On the other end of the spectrum, game developers and journalists do have a point about the reaction of the non-professional gamers. The angry, hyperbolic, sometimes dangerous reaction of the gaming consumption community is troubling. Anecdotally, it takes only five minutes in a first-person shooter online lobby to understand why. The gamers involved seem to be in perpetual competition to see who can hurl the most vile insults at each other. It’s not an environment I’d want to expose my mother, wife, or daughter to. One might say that if a woman can’t handle that kind of environment, they should voluntarily stay away; but that’s precisely the point. A certain segment of the gaming community endeavors to make women feel as unwelcome as possible.

And certainly, we can all agree that posting private information and photos, combined with violent threats, is out of bounds. This is something that all gamers should band together to condemn more strenuously than the minor crime of biased journalism.

The business about “the death of gamers” paints with far too broad a brush. Gamer culture is wide and varied, and it’s not all about mindless violence and the exclusion of unfavorable groups. But some of the most abhorrent voices can be the loudest - and this can indeed be a major problem in gaming.

It’s clear that there’s a growing disconnect between what the average gamer wants to buy and play and what the professionals in the gaming journalism industry want to cover. We could be seeing a split along the lines of what has happened in the movie industry.
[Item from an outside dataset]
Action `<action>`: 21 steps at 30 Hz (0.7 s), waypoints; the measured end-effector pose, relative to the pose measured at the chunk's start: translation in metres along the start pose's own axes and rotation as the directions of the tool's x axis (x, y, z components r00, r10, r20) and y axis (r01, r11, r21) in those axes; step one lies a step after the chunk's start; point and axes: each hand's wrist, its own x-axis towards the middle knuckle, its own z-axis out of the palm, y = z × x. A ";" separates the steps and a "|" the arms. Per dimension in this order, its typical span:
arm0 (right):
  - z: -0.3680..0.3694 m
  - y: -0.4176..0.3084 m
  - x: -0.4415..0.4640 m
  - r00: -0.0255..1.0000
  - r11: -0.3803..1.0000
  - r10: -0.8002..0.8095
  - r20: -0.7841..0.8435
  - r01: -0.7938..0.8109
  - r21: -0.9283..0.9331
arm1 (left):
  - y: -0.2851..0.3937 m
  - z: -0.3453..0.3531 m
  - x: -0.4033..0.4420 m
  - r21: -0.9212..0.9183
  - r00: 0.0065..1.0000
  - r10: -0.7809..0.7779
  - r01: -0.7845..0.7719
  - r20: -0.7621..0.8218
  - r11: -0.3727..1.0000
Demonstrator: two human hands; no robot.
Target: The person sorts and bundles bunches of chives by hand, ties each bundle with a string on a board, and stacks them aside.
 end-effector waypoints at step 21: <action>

Professional critics are interested in arthouse film, not blockbusters - compare the coverage that Richard Linklater’s quasi-experimental film Boyhood received this summer with Michael Bay’s Transformers movie. We can analogize Call of Duty with Transformers, and Depression Quest with Boyhood. Highbrow indie movies aren’t everyone’s cup of tea; judging by box office receipts, they don’t really hit the mark with wide audiences in general. While some people complain about movie industry journalists, it’s more or less accepted as a fact of the industry: those writers will be much more interested in the highbrow films with a narrow audience than the broad-based films that drive box office receipts.

Gaming journalism and gaming culture can change to accommodate a wider audience, as well as an audience more divided between those buying and playing the blockbuster games and those attracted to niche indie games. Every criticism of the gaming industry as it has existed to this point needn’t be escalated to an attack on the institution of gaming itself. It may be we’re simply nearing an inflection point, like the movie industry reached, in which gaming journalists are expected to focus on smaller games with sociopolitical messages rather than the blockbusters that really drive the industry. It may not be really fair, but when considering how other, more established industries operate, it’s probably to be expected.